Une conversation banale

Tintin ou Rouletabille ? Quel lien me relie à ces deux héros de la littérature ? Ni la coiffure, encore moins le sexe, plus simplement le souci, comme journaliste, de chercher la vérité et de la dire. Comme eux, je me suis laissée entraîner dans une enquête. La mienne mêlant secret de famille et catastrophe aéronautique. Par rapport à ces glorieux prédécesseurs, je disposais d’un énorme avantage, les NTIC, ces nouvelles technologies de l’information et de la communication – internet, GSM, skype – mettent toute l’info brute et brutale, en provenance des quatre coins du monde, instantanément, à la disposition de n’importe quel individu lambda. Le journaliste, lui, fait le tri, recoupe les sources, trouve les liens entre les évènements, les met en situation et privilégie l’analyse plutôt que la tentation d’être le premier sur le coup. Je garde en mémoire le billet du correspondant d’une radio francophone qui, en juin 1967, avait annoncé, le premier, la prise de Jérusalem par l’armée israélienne provoquant un séisme dans toutes les rédactions. Coups de gueule des rédac-chefs, furibards, appelant leurs envoyés spéciaux.
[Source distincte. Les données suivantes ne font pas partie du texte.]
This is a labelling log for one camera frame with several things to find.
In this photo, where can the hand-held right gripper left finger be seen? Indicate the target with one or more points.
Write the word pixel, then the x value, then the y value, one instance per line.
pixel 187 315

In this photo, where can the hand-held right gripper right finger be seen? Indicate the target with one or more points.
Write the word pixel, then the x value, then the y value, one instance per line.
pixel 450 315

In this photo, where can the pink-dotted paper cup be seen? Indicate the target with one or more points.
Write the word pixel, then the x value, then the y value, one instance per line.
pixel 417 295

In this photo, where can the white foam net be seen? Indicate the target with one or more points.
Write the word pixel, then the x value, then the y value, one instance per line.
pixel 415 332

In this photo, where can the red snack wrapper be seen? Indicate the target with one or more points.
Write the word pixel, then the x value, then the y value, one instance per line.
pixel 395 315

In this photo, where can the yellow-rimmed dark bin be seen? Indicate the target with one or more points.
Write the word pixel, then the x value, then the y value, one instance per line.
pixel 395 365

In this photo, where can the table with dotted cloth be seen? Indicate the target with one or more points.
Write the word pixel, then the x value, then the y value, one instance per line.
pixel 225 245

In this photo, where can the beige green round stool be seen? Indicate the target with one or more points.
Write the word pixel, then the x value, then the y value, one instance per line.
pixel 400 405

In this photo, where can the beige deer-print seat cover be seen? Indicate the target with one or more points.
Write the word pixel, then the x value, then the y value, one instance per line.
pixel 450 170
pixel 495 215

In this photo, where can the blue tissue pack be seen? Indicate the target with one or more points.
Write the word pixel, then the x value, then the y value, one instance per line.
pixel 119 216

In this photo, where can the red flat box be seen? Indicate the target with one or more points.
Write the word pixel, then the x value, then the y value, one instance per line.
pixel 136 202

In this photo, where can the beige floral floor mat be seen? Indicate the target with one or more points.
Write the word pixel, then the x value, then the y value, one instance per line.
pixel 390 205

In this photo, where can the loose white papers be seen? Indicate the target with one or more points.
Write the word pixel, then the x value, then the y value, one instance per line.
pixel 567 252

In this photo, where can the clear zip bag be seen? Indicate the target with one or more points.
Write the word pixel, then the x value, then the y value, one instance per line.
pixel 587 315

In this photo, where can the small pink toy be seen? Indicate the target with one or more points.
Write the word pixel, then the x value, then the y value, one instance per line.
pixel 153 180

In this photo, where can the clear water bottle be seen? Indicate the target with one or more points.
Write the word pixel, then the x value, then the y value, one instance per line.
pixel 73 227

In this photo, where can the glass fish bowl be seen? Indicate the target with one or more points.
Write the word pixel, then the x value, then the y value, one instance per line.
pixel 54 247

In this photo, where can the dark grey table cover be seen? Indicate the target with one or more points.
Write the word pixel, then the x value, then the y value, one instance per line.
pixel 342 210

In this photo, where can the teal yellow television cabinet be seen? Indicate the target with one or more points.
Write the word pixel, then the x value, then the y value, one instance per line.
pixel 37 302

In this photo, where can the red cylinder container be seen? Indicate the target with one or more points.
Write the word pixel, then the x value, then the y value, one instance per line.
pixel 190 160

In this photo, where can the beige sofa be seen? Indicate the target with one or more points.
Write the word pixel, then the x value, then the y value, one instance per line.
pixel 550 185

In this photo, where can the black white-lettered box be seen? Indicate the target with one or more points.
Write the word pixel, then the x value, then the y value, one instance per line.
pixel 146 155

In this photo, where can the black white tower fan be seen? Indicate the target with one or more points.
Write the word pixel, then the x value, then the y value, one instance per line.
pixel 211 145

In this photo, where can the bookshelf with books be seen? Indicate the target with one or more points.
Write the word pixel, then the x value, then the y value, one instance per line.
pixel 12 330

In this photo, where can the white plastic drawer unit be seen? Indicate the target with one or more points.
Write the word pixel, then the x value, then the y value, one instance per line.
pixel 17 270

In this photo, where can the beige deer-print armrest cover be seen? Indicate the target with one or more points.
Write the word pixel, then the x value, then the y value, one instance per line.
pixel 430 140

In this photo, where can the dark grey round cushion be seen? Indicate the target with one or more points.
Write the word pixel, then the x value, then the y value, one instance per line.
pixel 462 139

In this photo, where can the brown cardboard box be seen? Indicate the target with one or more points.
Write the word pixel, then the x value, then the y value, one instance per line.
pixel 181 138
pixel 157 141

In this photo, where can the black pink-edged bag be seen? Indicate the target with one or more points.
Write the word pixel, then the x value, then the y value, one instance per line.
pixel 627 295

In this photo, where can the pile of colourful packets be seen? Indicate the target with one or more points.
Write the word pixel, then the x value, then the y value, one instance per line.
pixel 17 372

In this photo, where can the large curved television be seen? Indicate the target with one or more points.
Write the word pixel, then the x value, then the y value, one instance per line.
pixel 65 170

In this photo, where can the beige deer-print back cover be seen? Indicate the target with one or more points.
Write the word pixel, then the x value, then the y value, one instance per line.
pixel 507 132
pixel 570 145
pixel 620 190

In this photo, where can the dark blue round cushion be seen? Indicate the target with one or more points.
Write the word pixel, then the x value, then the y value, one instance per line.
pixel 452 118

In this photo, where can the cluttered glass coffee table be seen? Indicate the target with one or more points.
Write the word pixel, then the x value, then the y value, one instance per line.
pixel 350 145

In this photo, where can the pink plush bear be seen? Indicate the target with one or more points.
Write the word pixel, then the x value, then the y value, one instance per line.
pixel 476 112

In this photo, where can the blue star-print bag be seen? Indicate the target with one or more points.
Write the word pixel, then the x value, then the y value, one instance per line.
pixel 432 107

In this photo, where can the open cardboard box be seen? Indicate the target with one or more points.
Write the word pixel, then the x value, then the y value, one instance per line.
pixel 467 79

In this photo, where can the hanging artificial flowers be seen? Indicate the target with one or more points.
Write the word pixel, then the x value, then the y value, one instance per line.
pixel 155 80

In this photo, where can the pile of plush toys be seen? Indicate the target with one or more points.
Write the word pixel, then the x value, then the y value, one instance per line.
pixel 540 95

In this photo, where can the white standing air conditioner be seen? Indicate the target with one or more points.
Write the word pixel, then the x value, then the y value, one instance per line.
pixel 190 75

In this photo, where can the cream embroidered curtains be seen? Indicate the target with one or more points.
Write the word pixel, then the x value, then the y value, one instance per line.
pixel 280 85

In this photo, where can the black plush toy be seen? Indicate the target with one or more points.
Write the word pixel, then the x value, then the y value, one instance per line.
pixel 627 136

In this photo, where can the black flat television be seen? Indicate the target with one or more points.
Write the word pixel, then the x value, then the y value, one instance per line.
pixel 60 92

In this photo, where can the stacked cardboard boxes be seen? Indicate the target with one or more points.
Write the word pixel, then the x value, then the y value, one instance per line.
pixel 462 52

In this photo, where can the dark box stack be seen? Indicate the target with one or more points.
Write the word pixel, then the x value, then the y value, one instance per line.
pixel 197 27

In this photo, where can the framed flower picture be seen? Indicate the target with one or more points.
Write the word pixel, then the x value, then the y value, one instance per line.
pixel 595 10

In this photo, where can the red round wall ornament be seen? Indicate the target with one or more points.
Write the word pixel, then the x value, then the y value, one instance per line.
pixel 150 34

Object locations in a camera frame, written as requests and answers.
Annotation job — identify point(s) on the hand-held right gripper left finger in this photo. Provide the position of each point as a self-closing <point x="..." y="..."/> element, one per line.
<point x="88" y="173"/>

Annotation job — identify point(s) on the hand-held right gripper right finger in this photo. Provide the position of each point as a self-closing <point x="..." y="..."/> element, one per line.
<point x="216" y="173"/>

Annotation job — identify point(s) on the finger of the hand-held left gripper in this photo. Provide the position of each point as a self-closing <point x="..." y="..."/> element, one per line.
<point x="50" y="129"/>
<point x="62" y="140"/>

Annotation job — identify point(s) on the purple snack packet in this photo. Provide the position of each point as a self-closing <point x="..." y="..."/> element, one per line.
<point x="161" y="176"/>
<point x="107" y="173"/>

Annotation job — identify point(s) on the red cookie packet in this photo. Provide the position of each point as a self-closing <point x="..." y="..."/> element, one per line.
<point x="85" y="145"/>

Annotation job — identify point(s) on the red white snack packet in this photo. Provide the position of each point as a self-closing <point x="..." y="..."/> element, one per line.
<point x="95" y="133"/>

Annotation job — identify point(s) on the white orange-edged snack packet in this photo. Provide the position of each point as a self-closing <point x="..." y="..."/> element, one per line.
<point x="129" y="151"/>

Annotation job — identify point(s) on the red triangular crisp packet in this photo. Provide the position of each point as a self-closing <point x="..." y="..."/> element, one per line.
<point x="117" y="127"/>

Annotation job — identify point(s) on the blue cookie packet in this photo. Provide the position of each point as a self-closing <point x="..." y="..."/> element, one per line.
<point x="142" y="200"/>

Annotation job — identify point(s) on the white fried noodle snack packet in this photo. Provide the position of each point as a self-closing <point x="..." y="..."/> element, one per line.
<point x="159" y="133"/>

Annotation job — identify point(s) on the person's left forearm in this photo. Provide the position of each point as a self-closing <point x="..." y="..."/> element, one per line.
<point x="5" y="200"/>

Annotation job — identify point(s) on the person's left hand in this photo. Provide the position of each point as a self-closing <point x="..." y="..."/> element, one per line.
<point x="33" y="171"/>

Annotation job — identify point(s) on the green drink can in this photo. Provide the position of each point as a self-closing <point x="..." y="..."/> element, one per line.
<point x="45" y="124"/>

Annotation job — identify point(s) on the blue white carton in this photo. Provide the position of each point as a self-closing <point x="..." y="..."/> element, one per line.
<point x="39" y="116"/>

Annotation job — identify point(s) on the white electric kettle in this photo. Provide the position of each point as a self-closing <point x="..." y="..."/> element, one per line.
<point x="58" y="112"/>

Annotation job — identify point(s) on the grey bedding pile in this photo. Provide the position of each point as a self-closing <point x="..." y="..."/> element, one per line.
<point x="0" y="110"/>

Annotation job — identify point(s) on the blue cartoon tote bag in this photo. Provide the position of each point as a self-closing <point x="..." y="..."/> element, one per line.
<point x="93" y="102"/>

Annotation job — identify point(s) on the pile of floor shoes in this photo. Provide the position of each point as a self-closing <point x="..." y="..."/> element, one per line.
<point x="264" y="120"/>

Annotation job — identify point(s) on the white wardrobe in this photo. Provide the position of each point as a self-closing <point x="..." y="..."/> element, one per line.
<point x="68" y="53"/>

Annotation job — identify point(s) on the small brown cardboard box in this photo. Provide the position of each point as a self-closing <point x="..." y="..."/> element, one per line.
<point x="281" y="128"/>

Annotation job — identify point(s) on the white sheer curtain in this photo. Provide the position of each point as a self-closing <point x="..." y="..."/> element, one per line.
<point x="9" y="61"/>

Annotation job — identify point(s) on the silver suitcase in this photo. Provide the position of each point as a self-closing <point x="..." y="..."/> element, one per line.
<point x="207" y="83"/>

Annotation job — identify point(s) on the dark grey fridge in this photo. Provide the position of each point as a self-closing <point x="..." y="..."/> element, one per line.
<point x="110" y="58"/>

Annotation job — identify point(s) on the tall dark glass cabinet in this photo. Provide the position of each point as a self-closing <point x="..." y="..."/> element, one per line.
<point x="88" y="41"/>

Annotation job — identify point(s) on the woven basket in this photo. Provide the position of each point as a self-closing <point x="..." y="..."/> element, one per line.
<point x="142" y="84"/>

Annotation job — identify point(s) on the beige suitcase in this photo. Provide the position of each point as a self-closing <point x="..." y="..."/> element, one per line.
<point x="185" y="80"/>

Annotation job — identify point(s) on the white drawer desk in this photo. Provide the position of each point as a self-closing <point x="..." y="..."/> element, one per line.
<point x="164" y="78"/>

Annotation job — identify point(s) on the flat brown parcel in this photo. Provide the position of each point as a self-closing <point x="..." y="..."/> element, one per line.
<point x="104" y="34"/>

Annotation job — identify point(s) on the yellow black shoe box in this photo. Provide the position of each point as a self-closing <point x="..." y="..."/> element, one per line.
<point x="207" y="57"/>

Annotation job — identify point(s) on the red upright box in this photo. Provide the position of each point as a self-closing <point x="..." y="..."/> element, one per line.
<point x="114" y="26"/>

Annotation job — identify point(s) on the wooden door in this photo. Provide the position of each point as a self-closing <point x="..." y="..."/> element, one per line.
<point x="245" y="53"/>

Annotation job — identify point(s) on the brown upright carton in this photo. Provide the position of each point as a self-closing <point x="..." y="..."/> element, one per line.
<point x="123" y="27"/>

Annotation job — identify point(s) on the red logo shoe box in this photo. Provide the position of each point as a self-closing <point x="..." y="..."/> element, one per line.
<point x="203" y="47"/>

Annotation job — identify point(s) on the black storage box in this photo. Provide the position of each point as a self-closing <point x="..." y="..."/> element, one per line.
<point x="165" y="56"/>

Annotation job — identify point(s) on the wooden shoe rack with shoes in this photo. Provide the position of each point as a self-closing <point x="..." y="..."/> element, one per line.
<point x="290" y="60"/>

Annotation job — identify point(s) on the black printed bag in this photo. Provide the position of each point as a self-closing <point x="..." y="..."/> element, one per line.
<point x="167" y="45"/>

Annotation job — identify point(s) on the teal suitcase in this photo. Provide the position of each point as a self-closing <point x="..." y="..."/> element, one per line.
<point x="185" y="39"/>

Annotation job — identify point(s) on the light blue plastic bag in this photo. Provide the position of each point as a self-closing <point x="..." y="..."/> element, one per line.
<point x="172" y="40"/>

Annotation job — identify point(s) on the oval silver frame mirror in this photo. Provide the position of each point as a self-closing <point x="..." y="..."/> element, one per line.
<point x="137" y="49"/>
Où avait-il eu l’info ? Par des contacts privilégiés ? L’écoute des liaisons militaires ? Non, simplement, plus « efficacement », sans état d’âme, il avait anticipé, de quelques heures, une situation que tous les observateurs politiques et militaires pressentaient. Un scoop qui lance une carrière et une conception particulière de l’information !
Le 6 mai 2014, sans but précis pour meubler la journée, j’ai consulté les éphémérides. Une façon de redécouvrir l’Histoire. Entre la naissance de Gaston Leroux – le père de Rouletabille –, le dépôt du brevet de l’accordéon, ce piano à bretelles dont la simple évocation suscite l’envie de valser, l’anniversaire de l’élection de Sarkozy, mon attention fut attirée par la commémoration annuelle de la tragédie du Hindenburg survenue en 1937. Trente-cinq morts en trente-quatre secondes, le temps nécessaire pour visionner les images d’époque sur le net. Ce tragique fait divers eut un retentissement mondial. Il mit fin à l’épopée des dirigeables. Périodiquement, il revenait au premier plan de l’actualité lorsqu’une équipe scientifique « après de longues et coûteuses expériences en laboratoire, démontrait que les théories précédentes sur les causes de l’accident n’avaient pas pris en considération tous les éléments et qu’à la faveur de nouvelles méthodes d’investigation, on pouvait aujourd’hui prouver que… ». À quelques jours du 77e anniversaire, une nouvelle hypothèse, valorisant la thèse de l’accident, venait d’être rendue publique, balayant les théories du complot ou du sabotage.
Une récente conversation me revint en mémoire. Rentrant d’un séjour aux USA, j’avais eu pour voisin de cabine un jeune Américain, âgé d’une vingtaine d’années. Peu loquace, il avait cependant évoqué la disparition de son grand-père et, de façon décousue, le crash du dirigeable. Il venait en Allemagne pour effectuer une sorte d’Erasmus. Avec discrétion, et dans un anglais facile, comme le disent les Burkinabés à propos de la connaissance limitée d’une langue, j’avais tenté de l’interroger sur le lien entre les deux événements mais l’atterrissage était annoncé. Mon voisin, excité à la perspective de découvrir l’Europe, changea tout à fait le cours de la conversation et me confia ses projets, avant de rejoindre l’Allemagne.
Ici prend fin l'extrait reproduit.